> _WORK ORDER_: From the listing below, set down exactly each line beginning with the one containing "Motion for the" and ending with the last.

(INFORMATION PROVIDED)

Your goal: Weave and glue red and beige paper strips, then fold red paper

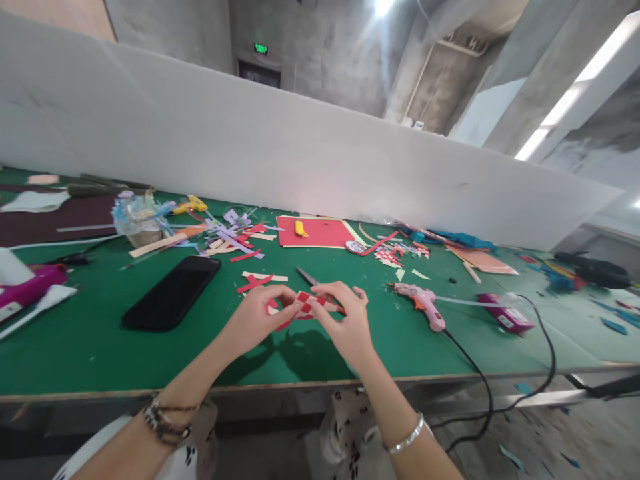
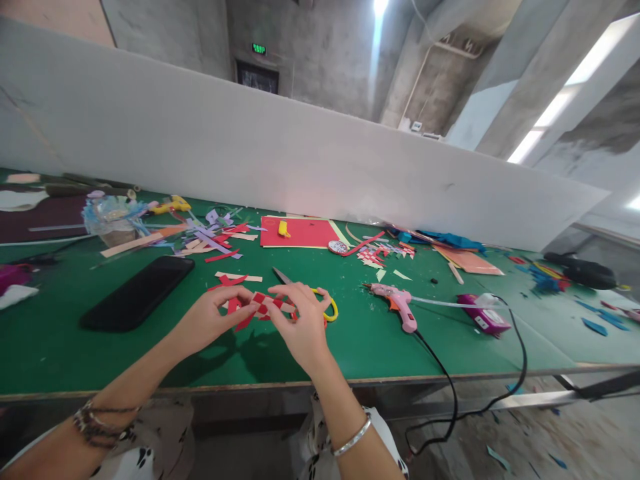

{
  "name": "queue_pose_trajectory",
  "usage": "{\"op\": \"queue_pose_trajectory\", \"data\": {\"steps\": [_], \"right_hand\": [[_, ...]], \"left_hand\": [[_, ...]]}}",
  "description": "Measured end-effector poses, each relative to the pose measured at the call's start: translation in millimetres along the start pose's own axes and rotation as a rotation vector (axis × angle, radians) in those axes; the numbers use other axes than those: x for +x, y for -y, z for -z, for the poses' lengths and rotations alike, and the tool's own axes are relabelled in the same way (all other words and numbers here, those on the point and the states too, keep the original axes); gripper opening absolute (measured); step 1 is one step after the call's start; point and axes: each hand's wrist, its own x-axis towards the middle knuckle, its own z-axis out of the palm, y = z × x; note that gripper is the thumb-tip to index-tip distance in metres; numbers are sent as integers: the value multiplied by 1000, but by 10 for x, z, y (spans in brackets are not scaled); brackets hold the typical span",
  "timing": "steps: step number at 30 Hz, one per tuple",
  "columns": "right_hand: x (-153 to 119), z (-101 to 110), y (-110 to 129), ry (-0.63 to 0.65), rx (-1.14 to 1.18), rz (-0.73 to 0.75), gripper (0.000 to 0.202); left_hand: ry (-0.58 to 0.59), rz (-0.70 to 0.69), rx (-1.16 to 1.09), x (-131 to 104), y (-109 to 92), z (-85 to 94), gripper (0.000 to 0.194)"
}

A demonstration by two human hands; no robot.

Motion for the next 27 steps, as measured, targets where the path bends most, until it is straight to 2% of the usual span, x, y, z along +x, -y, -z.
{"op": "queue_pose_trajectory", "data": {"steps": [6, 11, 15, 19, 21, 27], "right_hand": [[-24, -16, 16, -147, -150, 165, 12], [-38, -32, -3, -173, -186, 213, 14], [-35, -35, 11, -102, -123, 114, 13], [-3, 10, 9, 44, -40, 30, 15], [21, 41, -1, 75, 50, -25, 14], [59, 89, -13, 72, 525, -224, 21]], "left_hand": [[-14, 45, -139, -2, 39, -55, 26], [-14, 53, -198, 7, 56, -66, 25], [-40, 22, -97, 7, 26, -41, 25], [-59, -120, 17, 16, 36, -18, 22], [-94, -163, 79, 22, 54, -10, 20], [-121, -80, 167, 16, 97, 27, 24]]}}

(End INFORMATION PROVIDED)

> _TASK OUTPUT_:
Motion for the next 27 steps, as measured, targets where the path bends most, until it is straight to 2% of the usual span, x, y, z along +x, -y, -z.
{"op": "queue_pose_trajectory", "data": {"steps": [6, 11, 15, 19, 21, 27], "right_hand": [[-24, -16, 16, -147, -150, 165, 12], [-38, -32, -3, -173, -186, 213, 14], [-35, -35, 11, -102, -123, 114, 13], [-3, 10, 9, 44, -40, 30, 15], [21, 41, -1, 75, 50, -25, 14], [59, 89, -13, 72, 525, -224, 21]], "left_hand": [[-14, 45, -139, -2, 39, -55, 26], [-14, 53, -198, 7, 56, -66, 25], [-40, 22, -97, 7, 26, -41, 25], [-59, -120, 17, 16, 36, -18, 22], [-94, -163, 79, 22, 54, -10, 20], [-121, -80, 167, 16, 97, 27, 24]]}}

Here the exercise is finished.